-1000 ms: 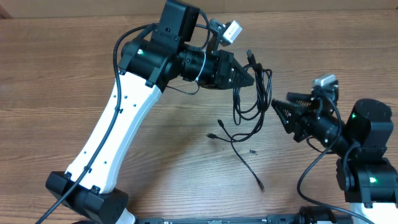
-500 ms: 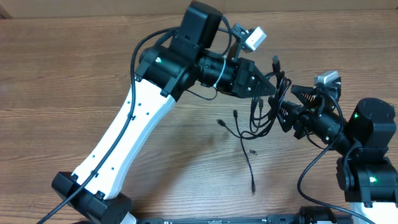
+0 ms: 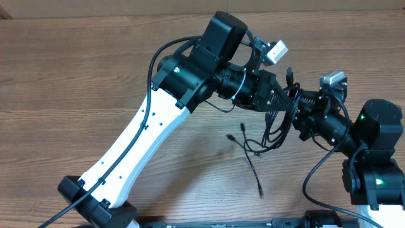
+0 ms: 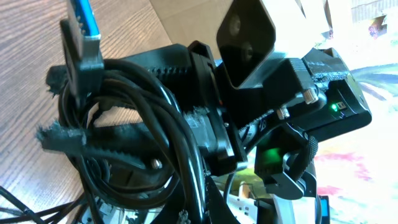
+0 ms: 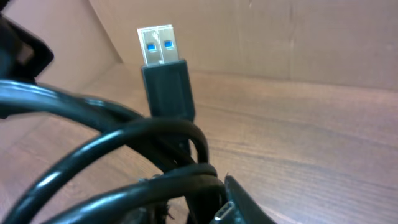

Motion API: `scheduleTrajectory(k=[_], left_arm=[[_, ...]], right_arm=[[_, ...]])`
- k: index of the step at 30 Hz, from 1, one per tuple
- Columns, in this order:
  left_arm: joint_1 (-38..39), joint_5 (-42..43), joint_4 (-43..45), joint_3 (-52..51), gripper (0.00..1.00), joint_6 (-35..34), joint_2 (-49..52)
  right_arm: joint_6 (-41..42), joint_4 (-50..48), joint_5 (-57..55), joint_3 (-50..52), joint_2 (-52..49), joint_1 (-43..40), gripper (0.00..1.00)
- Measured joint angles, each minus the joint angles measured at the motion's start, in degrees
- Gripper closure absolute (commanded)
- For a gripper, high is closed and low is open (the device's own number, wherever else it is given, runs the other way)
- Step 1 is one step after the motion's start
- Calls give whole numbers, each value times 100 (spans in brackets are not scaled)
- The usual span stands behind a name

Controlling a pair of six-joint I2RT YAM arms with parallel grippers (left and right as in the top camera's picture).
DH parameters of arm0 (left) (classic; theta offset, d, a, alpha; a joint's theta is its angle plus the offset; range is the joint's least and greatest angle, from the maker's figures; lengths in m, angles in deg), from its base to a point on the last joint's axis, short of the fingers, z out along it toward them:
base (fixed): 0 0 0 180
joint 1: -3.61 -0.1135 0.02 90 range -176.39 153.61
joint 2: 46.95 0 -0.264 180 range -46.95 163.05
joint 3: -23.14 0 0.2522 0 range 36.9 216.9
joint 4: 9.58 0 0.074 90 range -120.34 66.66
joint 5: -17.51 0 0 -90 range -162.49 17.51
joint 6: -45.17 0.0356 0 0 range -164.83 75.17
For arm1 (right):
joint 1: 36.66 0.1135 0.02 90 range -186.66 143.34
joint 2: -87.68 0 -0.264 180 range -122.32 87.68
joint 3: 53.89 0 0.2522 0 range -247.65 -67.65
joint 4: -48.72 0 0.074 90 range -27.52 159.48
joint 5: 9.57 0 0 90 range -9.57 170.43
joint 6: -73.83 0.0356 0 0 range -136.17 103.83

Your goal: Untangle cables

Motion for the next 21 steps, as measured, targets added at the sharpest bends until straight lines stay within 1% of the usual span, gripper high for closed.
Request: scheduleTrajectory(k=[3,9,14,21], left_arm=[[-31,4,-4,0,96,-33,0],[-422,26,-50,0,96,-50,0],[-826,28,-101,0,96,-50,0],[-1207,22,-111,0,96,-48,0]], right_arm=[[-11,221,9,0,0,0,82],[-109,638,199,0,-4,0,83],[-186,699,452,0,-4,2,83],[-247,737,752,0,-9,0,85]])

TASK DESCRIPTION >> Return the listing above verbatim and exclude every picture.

ANSWER TO THE PROBLEM >>
-1000 ms: 
-500 ms: 
+0 ms: 
+0 ms: 
+0 ms: 

Motion API: `scheduleTrajectory(k=[_], left_arm=[[_, ...]], right_arm=[[_, ...]])`
- k: index of the step at 30 Hz, from 1, one per tuple
- Columns, in this order:
  left_arm: joint_1 (-38..39), joint_5 (-42..43), joint_4 (-43..45), joint_3 (-52..51), gripper (0.00..1.00), joint_6 (-35..34), joint_2 (-49..52)
  right_arm: joint_6 (-41..42), joint_4 (-50..48), joint_5 (-57..55), joint_3 (-50..52), joint_2 (-52..49), joint_1 (-43..40), gripper (0.00..1.00)
- Measured joint angles, each minus the joint angles measured at the motion's start, in degrees
- Gripper closure absolute (commanded)
- For a gripper, high is closed and low is open (the device's own number, wherever else it is given, runs the other way)
- Step 1 is one step after the motion's start
- Calls give whole numbers, each value times 100 (spans in brackets are not scaled)
- The usual span stands behind a name

Controlling a pair of six-joint I2RT YAM arms with parallel grippers (left and right as in the top camera's picture).
DH parameters of arm0 (left) (classic; theta offset, d, a, alpha; a joint's theta is its angle plus the offset; range is the joint's least and greatest angle, from the maker's figures; lengths in m, angles in deg), from its base to a point on the last joint's axis, short of the fingers, z out along it toward them:
base (fixed): 0 0 0 180
joint 1: -3.61 -0.1135 0.02 90 range -176.39 153.61
joint 2: 46.95 0 -0.264 180 range -46.95 163.05
joint 3: -23.14 0 0.2522 0 range 36.9 216.9
joint 4: 9.58 0 0.074 90 range -120.34 66.66
joint 5: -17.51 0 0 -90 range -162.49 17.51
joint 6: -45.17 0.0356 0 0 range -164.83 75.17
For arm1 (right):
joint 1: 36.66 0.1135 0.02 90 range -186.66 143.34
joint 2: -87.68 0 -0.264 180 range -122.32 87.68
joint 3: 53.89 0 0.2522 0 range -247.65 -67.65
joint 4: -48.72 0 0.074 90 range -27.52 159.48
joint 5: 9.57 0 0 90 range -9.57 170.43
joint 6: -73.83 0.0356 0 0 range -136.17 103.83

Your goal: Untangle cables

Motion for the next 21 steps, as measured, targets added at the sharpest bends until straight lines stay within 1% of the usual span, gripper high for closed.
Request: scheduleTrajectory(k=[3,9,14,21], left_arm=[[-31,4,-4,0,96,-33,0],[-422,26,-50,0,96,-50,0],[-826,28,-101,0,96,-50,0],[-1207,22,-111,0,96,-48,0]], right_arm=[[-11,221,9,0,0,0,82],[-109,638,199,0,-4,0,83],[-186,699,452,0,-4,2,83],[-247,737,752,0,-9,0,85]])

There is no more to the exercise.